熊本大学医学部附属病院長 谷原 秀信 熊本大学病院で新たに研修医としての生活を始められる皆様、誠におめでとうございます。研修医としての生活は、医師としての第一歩を踏みしめる大事な基礎作りになります。皆様の未来には、無限の可能性があり、医療人として救うことのできる多くの患者さんが待っているはずです。これから熊本大学病院という大きな組織の中で、大切な一員として、活躍してくださることを期待しております。また私だけではなく、先輩医師、看護師、技師、事務など病院職員の全員が、皆様の活躍と、優れた医療人として育っていくことを楽しみにしています。熊本大学病院に来院される患者さんを、少しでも癒し、励まし、より良い人生を生きて頂けるように、一緒に協力していきましょう。

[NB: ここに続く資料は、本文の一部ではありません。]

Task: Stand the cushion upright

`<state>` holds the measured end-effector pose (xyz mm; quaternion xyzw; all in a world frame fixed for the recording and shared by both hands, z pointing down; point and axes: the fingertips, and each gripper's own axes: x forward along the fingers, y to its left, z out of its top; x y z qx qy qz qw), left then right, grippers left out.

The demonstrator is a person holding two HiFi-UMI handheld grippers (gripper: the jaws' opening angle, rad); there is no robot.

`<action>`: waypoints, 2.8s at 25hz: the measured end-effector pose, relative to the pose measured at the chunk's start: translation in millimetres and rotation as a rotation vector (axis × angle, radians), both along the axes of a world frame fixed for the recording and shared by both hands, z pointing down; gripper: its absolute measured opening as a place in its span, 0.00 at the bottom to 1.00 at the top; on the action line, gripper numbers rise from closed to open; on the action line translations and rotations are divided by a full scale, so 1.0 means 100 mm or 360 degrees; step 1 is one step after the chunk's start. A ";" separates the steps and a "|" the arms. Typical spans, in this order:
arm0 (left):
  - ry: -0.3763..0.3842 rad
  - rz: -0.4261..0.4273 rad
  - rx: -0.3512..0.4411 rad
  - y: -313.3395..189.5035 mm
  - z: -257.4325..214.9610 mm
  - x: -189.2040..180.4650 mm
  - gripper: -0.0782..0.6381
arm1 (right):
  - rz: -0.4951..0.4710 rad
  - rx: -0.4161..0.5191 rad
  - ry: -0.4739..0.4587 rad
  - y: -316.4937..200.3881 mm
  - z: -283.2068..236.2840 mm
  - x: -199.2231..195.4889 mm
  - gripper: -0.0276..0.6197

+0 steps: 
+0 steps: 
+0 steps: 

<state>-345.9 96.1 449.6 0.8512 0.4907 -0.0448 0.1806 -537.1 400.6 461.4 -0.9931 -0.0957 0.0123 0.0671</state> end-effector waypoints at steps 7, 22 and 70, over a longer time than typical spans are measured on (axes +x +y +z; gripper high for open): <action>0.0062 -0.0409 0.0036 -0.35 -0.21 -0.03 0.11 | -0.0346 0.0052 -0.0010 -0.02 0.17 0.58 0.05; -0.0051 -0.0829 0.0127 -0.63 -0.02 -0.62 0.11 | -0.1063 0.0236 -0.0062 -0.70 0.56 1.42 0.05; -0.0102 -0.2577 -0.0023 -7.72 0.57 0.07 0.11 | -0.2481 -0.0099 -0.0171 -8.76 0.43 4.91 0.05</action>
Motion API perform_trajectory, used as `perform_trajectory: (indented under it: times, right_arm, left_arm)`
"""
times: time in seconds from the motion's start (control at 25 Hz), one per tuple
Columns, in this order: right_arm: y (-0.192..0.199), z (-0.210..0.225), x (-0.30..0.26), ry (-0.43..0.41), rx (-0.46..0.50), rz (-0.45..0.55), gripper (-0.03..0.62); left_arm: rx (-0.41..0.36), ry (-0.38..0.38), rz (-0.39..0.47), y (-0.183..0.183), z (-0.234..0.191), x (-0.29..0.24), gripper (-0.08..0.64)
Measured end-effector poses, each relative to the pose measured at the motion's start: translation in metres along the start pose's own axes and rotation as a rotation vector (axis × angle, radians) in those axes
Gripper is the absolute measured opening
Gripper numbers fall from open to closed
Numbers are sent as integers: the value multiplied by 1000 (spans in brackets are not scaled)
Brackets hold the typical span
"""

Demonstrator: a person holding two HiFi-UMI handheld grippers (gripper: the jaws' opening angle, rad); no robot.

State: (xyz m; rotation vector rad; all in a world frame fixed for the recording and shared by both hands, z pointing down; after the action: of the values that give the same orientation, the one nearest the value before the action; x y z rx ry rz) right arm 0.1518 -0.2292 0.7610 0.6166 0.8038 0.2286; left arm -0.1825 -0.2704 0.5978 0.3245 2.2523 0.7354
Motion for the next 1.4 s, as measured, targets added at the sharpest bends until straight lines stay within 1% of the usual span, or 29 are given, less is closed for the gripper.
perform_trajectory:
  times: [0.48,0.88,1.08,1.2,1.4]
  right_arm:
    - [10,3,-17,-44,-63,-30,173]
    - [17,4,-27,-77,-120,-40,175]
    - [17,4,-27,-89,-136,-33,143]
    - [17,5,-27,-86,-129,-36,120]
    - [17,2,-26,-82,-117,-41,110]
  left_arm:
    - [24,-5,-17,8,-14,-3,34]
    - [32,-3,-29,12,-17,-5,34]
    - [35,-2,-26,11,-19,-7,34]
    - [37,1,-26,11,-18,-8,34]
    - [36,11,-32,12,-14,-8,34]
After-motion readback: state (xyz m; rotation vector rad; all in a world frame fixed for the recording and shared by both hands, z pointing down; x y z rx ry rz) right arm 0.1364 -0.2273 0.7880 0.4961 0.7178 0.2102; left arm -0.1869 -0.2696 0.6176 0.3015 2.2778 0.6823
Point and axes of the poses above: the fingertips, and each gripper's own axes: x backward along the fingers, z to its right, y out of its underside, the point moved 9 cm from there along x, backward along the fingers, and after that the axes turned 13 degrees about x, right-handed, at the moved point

 皆様もよくご存じのように、現在の医学教育、卒後研修の制度は、刻々と変化してきております。より優れた教育と研修の機会を与えるべく、効率の良いシステムが整備されています。熊本大学病院における具体的な取り組みとして、「総合臨床研修センター」が設置され、様々なシミュレーション機器、居住スペースなどが拡充されていますし、専従の医師・事務職員からなるスタッフも充実してきました。これらの支援は、全て、皆様が優れた医師として成長し、熊本大学病院やその医療ネットワークによって診療される多くの患者さんを助けることができるスタッフの仲間として、期待されているからこそとも言えます。

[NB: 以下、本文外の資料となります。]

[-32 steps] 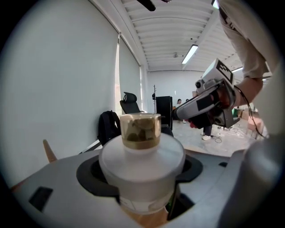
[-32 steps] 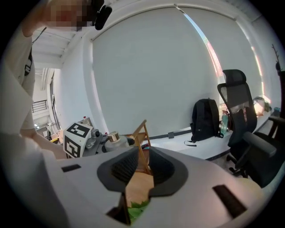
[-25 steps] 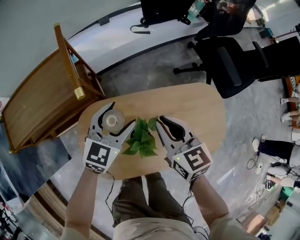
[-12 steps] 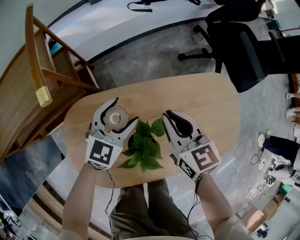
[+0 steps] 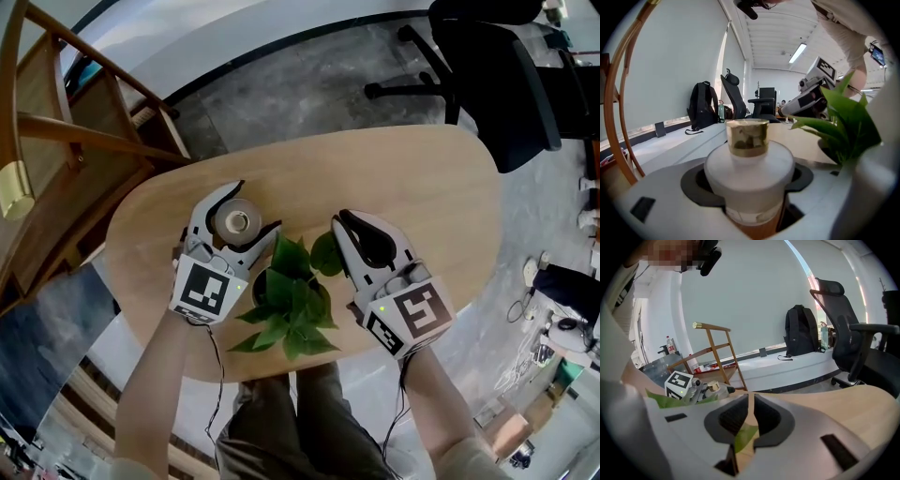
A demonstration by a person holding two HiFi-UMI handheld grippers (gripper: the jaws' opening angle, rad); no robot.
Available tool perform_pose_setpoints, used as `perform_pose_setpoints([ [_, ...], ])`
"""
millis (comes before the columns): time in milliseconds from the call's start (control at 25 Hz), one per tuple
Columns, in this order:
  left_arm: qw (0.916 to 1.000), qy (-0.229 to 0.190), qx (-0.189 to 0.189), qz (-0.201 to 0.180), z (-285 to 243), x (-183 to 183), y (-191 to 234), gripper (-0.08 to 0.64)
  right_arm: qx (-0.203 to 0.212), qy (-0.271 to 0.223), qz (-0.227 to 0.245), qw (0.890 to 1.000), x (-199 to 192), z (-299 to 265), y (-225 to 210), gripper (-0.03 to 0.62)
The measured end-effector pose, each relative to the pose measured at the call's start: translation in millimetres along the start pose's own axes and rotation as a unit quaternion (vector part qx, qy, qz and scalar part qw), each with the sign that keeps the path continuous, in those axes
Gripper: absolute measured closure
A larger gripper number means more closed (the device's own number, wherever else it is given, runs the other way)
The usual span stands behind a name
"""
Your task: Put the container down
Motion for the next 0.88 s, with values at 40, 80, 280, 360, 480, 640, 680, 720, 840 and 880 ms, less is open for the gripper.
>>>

 皆様が研修医として働く熊本大学病院は、熊本県だけではなく、九州全域から患者さんが受診する大学病院であるとともに、多数の関連病院、診療所との病々連携・病診連携の中核拠点でもあります。また肥後地域における医学教育の中心であり、多くの医療人、医学研究者を輩出してきました。皆様は、これらの諸先輩に続き、そして皆様の後には、多数の後進がこれからも巣立っていくはずです。これからの研修医生活の中で、諸先輩の指導を受け、仲間との切磋琢磨を経て、いずれは、皆様自身が、後輩を指導する立場になっていただけるはずです。皆様は、医師として、医療チームの中心メンバーとなり、従来とは比べものにならない程、多くの業務に対応することが望まれています。これからの長い医師としての人生の中で、若い頃の研鑽の日々は、決して無駄になることはないはずです。診療の現場で、苦労を仲間と分かち合い、医師としての技量と知識を習得しつつ、難しい課題を医療チームで解決していく過程の中で、互いの信頼関係が形成され、本当の意味での友情が育っていくと思います。そして、その結果として、医療人として生きていく心構えと覚悟が構築されていくと考えます。なによりも、医師としての自分の活動によって助けられた患者さんの喜んでくれる笑顔を見ることで、あるいは患者さんのご家族が感謝してくれる場面を経験することで、医師という職業を選んだことを心から満足してもらえるはずです。医師という職業は、自らの研鑽の苦労が、誰かの役に立っているという健全な自負を持つことができる素晴らしいものだと思います。医師として必要とされるのは、知識だけではありません。病気で悩む患者さんの心情を思いやる気持ち、患者さんの病気だけではなく全人格的に受け入れることのできる理解力、仲間との信頼関係を築けるコミュニケーション能力、周囲の協力を得つつ職務を全うできる情緒的な安定など、どの一つも欠けてはいけないのです。患者様やそのご家族に対する優しい視線や言動を有する「良い医師」であるためには、「良い人」であることが前提となります。

 これからの毎日の仕事を通じて、患者さんに優しく、高いレベルの医療を安心安全に提供できる理想の大学病院として、熊本大学病院を、さらにより良い存在に近づけるために、一緒に日々の診療と研修に取り組んでいくことをお願いしたいと思います。